● TASK STATEMENT
Line by line, give the data again exactly as it appears.

● DATASET SECTION
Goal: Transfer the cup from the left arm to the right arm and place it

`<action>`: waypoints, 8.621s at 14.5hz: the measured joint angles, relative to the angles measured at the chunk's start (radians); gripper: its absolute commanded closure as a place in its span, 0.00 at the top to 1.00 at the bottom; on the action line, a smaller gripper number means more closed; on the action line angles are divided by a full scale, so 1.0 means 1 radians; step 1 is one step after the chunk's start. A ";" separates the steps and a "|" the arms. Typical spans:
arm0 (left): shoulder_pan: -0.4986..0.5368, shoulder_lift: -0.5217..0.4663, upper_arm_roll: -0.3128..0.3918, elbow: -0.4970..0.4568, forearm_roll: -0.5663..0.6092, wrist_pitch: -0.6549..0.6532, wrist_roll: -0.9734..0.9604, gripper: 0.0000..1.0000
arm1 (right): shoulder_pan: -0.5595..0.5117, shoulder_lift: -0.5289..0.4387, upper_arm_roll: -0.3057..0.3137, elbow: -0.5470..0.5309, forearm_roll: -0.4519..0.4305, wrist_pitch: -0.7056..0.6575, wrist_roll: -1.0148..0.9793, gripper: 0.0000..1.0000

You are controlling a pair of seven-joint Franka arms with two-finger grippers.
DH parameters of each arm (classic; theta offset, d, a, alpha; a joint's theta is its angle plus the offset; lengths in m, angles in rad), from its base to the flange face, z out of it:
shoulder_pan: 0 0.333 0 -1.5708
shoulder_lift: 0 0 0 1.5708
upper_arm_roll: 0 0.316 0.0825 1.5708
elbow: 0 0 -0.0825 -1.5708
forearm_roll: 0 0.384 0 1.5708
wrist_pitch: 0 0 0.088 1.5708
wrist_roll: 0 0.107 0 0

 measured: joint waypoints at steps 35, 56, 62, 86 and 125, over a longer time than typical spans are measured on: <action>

● TASK RESULT
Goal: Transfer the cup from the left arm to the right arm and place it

`<action>`: waypoints, 8.621s at 14.5hz: the measured joint angles, relative to the angles measured at the chunk's start (radians); gripper: its absolute commanded closure as a place in its span, 0.00 at the top to 1.00 at the bottom; on the action line, a smaller gripper number means more closed; on the action line angles are divided by a full scale, so 1.0 means 1 radians; step 1 is one step after the chunk's start. A ";" separates the steps and a "|" the arms. Typical spans:
arm0 (left): shoulder_pan: -0.4986..0.5368, shoulder_lift: -0.5217..0.4663, upper_arm_roll: -0.3128..0.3918, elbow: -0.4970..0.4568, forearm_roll: -0.5663..0.6092, wrist_pitch: -0.6549..0.6532, wrist_roll: -0.9734..0.9604, gripper: 0.0000..1.0000
arm1 (right): shoulder_pan: -0.5595..0.5117, shoulder_lift: -0.5289..0.4387, upper_arm_roll: -0.3057..0.3137, elbow: -0.5470..0.5309, forearm_roll: -0.4519..0.4305, wrist_pitch: -0.7056..0.6575, wrist_roll: -1.0148..0.9793, gripper: 0.0000..1.0000

You are controlling a pair of seven-joint Franka arms with two-finger grippers.
DH parameters of each arm (classic; theta offset, d, a, alpha; a joint's theta is its angle plus the offset; lengths in m, angles in rad), from its base to the flange face, z out of it:
shoulder_pan: 0 0.333 0 -1.5708
shoulder_lift: 0 0 0 1.5708
upper_arm_roll: 0 0.316 0.0825 1.5708
elbow: 0 0 -0.0825 -1.5708
forearm_roll: 0 0.384 0 1.5708
wrist_pitch: 0 0 0.088 1.5708
wrist_roll: 0 0.107 0 0

 measured: joint waypoints at steps 35, 56, 62, 86 and 125, over a longer time than typical spans are measured on: <action>

With that, the exercise is complete.